I thought all that would change when I left the corporate world for a time.  My life would be filled with what was meaningful and fulfilling —  little did I realize that urgent gremlins lurk everywhere, masquerading as larger priorities, nor had I faced up to the fact that I had tooled myself to get a quick high on menial task completion. E-mail was replaced by laundry, bills, home maintenance, what have you.  Every once in a while I ran into a fragment of something I had started that threatened to be profound, but was abandoned, no doubt for the quick fix.  There was always something demanding my attention, attempting to lure my life vessel from the deep  to run aground in the shallow waters.

Today I took time to do something important.  I wrote my brother.  He lives in Hawaii and never really joined the modern era.  He loves letters, handwritten, embellished, and touched by human hands.  After the devastating earthquake in Japan, I called him to make sure he wasn’t staying near the beach as he usually does.  He was safe.  Before, I never seemed to find the time to write him, opting instead for the quick call.  Tonight, I penned him a long letter.  Tomorrow I’ll mail it.

The Search for Imperfection

A woman, I consistently live my life in some aspect of guilt.  It starts as soon as I get up in the morning.  Why didn’t I get up sooner?   I’m already behind.   A screen scrolls in my mind prominently displaying all those tasks and responsibilities I have yet to address.  I measure my worth not by who I am but by my performance.  Speaking of who I am, there’s a lot of work to be done there as well.  I’m impatient, prone to speak before I really think, and seem to deal with the same personal struggles over and over.

When I mention my feelings of guilt to my dear husband, it’s as if I’m discussing the green and purple polka dot rash on my arm.  He just doesn’t get it, and that’s exactly what he tells me.   I think about my life free of guilt; the person I would need to be to make that happen.  Well, I would need to be perfect.  Of course that’s impossible.  It reminds me of that robot from an old science fiction movie that, in response to logical conflict,  intones “That does not compute,” over and over until smoke billows out of his circuits and his big aluminum head drops abruptly to the side. (What doesn’t compute is that he’s male.  A woman could play that role so much better.)

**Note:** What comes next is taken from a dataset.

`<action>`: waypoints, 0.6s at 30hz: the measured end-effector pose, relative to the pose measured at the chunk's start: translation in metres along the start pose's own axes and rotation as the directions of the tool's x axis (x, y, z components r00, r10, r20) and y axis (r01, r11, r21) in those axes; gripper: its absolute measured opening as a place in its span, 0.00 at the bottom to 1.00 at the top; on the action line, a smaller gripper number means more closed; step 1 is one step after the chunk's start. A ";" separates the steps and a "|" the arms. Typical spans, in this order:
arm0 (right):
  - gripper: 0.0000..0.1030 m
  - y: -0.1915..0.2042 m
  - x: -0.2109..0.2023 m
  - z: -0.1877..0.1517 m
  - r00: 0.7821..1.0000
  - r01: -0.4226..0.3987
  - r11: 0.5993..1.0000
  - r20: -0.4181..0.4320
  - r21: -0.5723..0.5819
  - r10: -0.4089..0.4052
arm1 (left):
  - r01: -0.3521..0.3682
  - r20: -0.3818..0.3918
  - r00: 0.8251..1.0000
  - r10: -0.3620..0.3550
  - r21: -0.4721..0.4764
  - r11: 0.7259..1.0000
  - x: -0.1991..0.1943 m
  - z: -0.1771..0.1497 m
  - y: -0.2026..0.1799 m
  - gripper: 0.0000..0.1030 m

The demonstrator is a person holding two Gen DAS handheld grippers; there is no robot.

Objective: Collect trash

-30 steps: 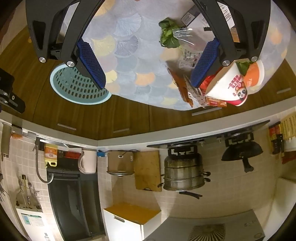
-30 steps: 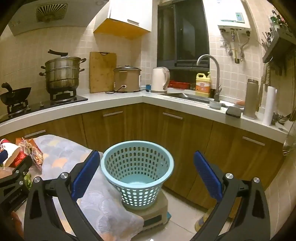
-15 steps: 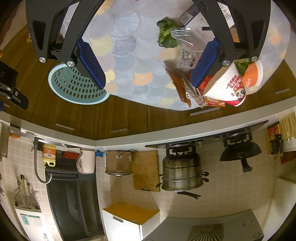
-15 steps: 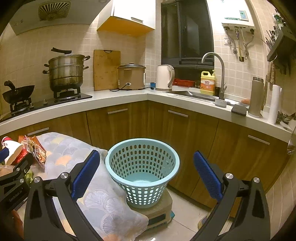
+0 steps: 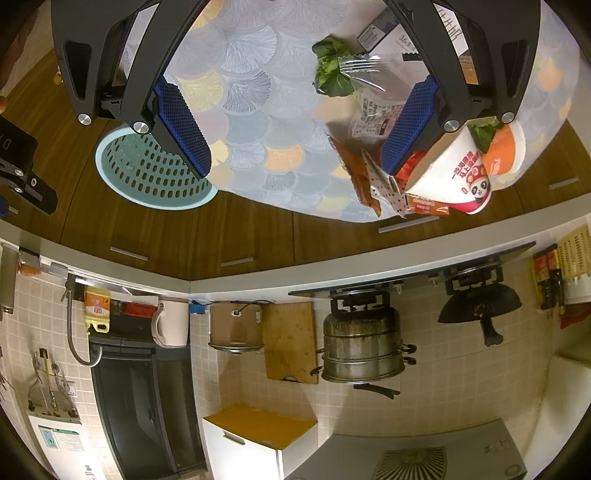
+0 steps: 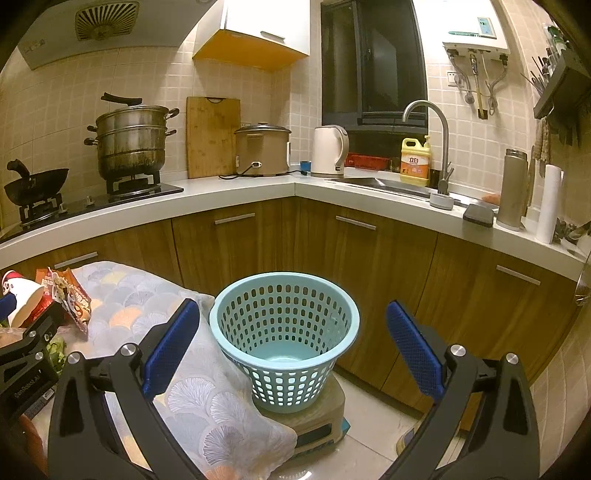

When I think about it, perfection is boring.  None of my funny stories or sense of humor derive from perfection.  It’s imperfection that drives what is interesting about us and our lives.  I’m convinced that God gave us a sense of humor so that we could deal with our innately imperfect selves.  It works for me.  Forget the search for perfection;  maybe we should be getting to know (and like) our imperfect selves.  Maybe we’ll even get more done in the process.

Do it; it’s good for you

One thing I’ve wanted to put down on “paper” for a while is the experience I had joining the Air Force.  For one, it was pretty funny (I wasn’t exactly what you would call a likely candidate).  For another, it is an example of how doing something that challenges (or scares) you can be a good thing.  I’m writing it in several parts; today I’m publishing Part I under “Recent Musings”.  If you’re interested in what comes next, Part II shouldn’t be far behind.  Sometimes, the people who push you the most aren’t the ones who are nice and encouraging; they are the ones who throw down the proverbial gauntlet.  Don’t tell me I can’t do something (that’s my job)!